In the years that The Wonder Years have been playing music, they have evolved from a keyboard-playing, in-joke singing, laugh-a-minute easycore outfit into one of the most cerebral, affecting and downright emotional bands working in rock music today.
February 2, 2009, was the day we first heard ADTR nail the sound that made them massive: heavy pop-punk. Homesick’s success is part down to producer Chad Gilbert, who helped the quintet achieve New Found Glory-levels of catchy, but mainly due to Jeremy McKinnon, who’s as at home roaring over a breakdown as he is belting out a heartfelt ballad. It’s pop-punk, but not as we knew it.
The fearless debut of a band that would change the face of pop-punk in the 10 years that have followed since its release. Arguably Paramore’s most truly punk effort to date, gaining it a nod here over 2007’s Riot!, the likes of Pressure and Emergency remain some of the finest jams in the band’s catalogue. Astonishingly impressive stuff for a bunch of small-town teenagers.
Alongside Green Day’s Dookie, Smash was perhaps the most important album in terms of introducing punk to the masses. It sold millions upon millions thanks to singles like Come Out And Play and Self Esteem. Its best moment, though? Nitro (Youth Energy) – a ludicrous song about road rage featuring the immortal insult ‘You stupid dumb shit goddamn MOTHERFUCKER!’ which captured the spirit of early pop-punk perfectly.
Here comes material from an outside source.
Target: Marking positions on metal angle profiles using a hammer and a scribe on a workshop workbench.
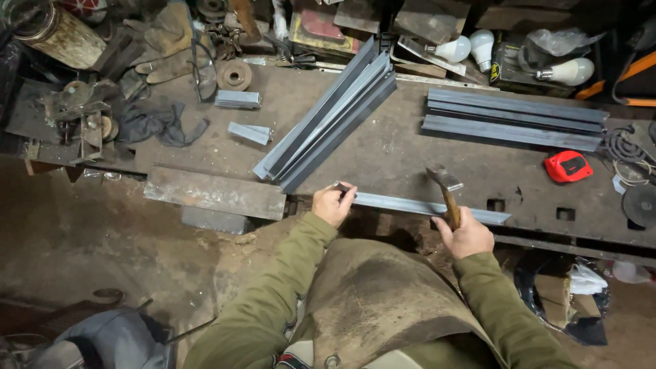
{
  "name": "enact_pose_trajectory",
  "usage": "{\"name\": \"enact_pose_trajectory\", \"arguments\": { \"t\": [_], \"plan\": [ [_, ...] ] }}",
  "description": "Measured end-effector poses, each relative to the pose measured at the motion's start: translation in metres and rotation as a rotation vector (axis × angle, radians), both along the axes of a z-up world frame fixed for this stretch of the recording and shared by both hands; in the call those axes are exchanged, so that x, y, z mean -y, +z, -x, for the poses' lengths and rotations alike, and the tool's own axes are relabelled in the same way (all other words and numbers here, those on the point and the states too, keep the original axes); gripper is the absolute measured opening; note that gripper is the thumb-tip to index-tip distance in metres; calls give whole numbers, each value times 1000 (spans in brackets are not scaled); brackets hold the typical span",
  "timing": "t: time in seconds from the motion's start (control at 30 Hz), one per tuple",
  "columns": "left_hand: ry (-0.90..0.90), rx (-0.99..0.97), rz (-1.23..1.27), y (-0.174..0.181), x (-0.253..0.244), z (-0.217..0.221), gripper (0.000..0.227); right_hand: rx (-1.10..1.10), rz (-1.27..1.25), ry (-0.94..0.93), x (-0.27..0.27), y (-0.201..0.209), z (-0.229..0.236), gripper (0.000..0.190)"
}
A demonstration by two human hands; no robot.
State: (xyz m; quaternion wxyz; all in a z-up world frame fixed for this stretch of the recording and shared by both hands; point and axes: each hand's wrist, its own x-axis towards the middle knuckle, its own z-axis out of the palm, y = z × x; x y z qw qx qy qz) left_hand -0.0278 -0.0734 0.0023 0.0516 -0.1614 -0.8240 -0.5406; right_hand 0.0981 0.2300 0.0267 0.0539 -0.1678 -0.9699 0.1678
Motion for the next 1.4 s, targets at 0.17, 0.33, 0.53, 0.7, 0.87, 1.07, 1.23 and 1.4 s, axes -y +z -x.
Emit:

See this empty basket? It’s full of the fucks NOFX give – and that’s today, as (un)wise older gentlemen of punk. So, just imagine how obnoxious Fat Mike and co. were in 1994 when this ray of hardcore sunshine belched out of Southern California. Fast, snotty, typically out of tune and sillier than a monkey in a Jacuzzi, Punk In Drublic is NOFX in full sail, tackling racism with the same cynical, piss-taking humour they use to talk about record-label staff wearing Birkenstocks.
For a record that clocks in at just over 22 minutes, and contains gratuitous homophobia (on the song I’m Not A Loser), knuckledragger racism (on Kabuki Girl), as well as a peppering of misogyny throughout, the Californians’ debut is an unlikely pop-punk staple. Yet, after The Ramones, and thanks to a collection of brilliant, snappy songs bursting to the brim with teen spirit (this despite bassist Tom Lombardo being almost 20 years older than his bandmates), Milo Goes To College is probably the most influential pop-punk record of all time. “If the Descendents had made Milo Goes To College in 1999, they’d be living in fucking mansions,” says fan Dave Grohl. “It’s a fucking amazing record…”
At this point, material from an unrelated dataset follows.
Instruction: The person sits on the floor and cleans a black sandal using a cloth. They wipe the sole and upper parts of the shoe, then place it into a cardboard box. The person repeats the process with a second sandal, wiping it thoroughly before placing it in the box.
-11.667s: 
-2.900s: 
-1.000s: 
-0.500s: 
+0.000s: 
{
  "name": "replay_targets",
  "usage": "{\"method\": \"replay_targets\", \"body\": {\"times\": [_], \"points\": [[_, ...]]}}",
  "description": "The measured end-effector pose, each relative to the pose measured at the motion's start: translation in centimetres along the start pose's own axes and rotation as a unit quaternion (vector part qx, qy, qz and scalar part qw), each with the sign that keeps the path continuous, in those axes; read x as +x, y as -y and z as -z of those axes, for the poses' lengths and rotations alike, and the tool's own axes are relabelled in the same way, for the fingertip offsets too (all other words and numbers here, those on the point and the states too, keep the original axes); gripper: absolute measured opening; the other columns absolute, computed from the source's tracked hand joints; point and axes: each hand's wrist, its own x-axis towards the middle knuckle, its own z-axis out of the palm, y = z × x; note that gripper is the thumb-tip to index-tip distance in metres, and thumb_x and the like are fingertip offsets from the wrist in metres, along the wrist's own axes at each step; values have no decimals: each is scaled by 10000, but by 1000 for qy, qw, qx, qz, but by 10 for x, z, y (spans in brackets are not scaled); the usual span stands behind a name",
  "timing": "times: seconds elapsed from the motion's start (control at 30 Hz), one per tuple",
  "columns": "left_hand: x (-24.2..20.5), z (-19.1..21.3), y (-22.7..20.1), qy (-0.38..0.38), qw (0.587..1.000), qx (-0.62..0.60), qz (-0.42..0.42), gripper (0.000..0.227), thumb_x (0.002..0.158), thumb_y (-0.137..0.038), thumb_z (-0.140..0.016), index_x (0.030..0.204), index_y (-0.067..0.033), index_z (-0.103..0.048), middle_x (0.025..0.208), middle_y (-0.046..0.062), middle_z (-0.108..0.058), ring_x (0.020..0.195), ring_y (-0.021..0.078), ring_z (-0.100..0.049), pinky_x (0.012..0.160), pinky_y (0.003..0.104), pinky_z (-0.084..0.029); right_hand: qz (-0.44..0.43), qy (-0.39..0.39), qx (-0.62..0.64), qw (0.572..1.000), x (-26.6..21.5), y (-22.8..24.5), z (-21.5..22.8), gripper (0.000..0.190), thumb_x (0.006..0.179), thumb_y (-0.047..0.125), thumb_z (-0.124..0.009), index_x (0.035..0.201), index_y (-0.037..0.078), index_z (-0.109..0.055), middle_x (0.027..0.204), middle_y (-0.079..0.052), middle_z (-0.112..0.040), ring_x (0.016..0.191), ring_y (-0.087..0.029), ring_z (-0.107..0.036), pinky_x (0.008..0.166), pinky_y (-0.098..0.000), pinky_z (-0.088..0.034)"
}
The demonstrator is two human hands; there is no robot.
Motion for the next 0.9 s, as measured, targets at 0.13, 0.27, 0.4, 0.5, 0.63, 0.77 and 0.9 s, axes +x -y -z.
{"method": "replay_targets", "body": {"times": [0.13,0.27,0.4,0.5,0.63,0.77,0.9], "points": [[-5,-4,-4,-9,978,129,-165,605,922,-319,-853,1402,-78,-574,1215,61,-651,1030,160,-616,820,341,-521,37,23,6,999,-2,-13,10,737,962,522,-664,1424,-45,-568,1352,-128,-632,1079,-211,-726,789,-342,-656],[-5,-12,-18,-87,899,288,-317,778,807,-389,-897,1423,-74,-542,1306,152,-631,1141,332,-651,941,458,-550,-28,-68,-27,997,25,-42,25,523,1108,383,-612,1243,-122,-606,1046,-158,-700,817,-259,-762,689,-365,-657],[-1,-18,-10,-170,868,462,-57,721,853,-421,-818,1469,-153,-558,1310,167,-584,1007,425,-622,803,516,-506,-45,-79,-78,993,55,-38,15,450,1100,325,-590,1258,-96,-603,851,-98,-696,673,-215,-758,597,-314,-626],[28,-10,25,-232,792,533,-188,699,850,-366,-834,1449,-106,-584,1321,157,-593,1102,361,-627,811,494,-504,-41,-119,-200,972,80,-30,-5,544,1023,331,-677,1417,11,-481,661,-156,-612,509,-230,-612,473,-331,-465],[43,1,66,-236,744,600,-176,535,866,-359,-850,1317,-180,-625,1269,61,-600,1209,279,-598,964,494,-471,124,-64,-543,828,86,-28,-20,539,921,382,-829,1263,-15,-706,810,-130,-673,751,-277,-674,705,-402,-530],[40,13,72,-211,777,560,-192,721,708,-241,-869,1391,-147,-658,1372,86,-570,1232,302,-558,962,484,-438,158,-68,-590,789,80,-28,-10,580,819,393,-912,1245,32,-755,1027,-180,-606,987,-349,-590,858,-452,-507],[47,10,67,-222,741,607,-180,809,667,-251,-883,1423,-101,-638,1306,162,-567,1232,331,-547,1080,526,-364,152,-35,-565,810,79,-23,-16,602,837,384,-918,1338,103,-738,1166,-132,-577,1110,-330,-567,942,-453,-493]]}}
What are your favourite memories of making Sticks And Stones?
Jordan Pundik: “It was one of the first records after we’d all moved from Florida. We recorded in San Diego; it was our first time without friends and family around.”
Chad Gilbert: “It was that time when you first leave home, and the record really came from that place in our lives. It truly was the beginning of the rest of our lives.”
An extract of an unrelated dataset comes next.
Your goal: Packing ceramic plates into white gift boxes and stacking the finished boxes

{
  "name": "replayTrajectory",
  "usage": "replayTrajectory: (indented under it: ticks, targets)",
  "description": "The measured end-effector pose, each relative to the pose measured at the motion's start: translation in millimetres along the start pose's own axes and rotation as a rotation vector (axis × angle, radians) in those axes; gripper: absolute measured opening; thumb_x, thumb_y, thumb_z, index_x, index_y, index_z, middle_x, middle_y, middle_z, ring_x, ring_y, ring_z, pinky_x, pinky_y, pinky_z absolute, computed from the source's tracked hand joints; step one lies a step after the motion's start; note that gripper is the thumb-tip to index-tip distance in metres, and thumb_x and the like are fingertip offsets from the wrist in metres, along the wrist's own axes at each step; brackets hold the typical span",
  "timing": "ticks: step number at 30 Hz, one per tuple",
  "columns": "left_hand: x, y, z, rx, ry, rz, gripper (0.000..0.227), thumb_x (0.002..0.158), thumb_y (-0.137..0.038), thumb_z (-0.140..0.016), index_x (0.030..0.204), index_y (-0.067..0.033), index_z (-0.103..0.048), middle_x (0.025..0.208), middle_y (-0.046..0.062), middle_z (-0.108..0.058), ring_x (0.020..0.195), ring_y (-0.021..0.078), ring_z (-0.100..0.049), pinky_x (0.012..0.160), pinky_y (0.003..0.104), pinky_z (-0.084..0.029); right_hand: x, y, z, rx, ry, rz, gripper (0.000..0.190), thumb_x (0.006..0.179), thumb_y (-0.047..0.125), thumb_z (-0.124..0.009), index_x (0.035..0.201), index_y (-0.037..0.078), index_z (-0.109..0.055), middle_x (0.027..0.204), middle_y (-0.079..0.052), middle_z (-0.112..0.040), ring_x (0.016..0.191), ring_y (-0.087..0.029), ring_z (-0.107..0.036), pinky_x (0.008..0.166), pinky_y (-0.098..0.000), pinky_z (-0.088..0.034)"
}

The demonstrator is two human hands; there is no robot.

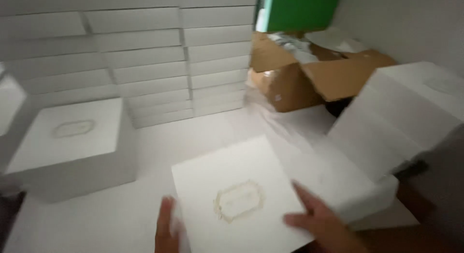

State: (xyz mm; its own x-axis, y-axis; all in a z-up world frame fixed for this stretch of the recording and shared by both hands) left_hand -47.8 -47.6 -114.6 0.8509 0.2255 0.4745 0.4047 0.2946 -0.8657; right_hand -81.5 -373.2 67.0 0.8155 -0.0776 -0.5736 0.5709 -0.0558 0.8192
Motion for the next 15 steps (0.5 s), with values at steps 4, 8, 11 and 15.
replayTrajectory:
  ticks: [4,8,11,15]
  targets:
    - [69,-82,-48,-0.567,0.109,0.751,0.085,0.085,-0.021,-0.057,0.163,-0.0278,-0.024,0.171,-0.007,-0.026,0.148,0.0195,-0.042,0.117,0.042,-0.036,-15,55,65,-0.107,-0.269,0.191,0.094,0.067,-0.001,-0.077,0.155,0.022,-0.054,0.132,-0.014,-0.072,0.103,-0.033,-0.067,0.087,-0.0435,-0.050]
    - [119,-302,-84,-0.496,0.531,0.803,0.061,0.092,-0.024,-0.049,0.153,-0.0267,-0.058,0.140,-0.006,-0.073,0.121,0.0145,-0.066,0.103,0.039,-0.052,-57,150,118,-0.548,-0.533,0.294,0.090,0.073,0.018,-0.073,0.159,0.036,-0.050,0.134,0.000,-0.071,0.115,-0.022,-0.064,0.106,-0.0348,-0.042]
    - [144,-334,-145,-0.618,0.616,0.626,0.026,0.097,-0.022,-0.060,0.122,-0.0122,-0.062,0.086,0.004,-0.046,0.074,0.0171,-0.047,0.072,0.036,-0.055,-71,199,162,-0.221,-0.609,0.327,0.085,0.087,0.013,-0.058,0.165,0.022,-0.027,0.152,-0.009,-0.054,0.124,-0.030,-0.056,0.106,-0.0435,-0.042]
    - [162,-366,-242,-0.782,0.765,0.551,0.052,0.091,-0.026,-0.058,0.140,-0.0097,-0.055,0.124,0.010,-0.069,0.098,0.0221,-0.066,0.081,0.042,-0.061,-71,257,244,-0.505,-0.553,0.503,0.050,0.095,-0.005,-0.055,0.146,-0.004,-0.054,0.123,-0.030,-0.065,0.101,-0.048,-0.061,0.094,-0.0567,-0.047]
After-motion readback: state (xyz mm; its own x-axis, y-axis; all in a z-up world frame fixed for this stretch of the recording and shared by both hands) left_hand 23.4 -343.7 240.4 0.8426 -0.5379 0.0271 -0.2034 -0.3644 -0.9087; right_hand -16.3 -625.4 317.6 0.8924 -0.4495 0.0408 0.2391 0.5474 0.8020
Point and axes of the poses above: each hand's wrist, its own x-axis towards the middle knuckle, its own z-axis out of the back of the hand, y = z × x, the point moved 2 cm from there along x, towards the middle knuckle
Nobody foresaw the Dookie hitting the fan. Yeah, Green Day’s third album was coming out on major label Warner Bros, rather than independent punk operation Lookout!. But nobody expected these skinny punks to actually do anything. Yet armed with one of the biggest rock songs of the ’90s (Basket Case), a track about wanking (Longview) and enough raw, snotty simplicity to enrapture a world still shaking from the grunge explosion, they went on to sell 16 million copies of this pop-punk staple, making three dorks one of the most important bands ever.
Congrats, Mark! Enema Of The State is officially the greatest pop-punk album ever! how does that make you feel?
Mark Hoppus: “I’m incredibly excited to be at number one and have recorded an album that is held in such regard! It makes me very proud and happy and humbled all at the same time, really. There are so many great records out there in the genre that it feels almost surreal that people think something my band did is the best of that!”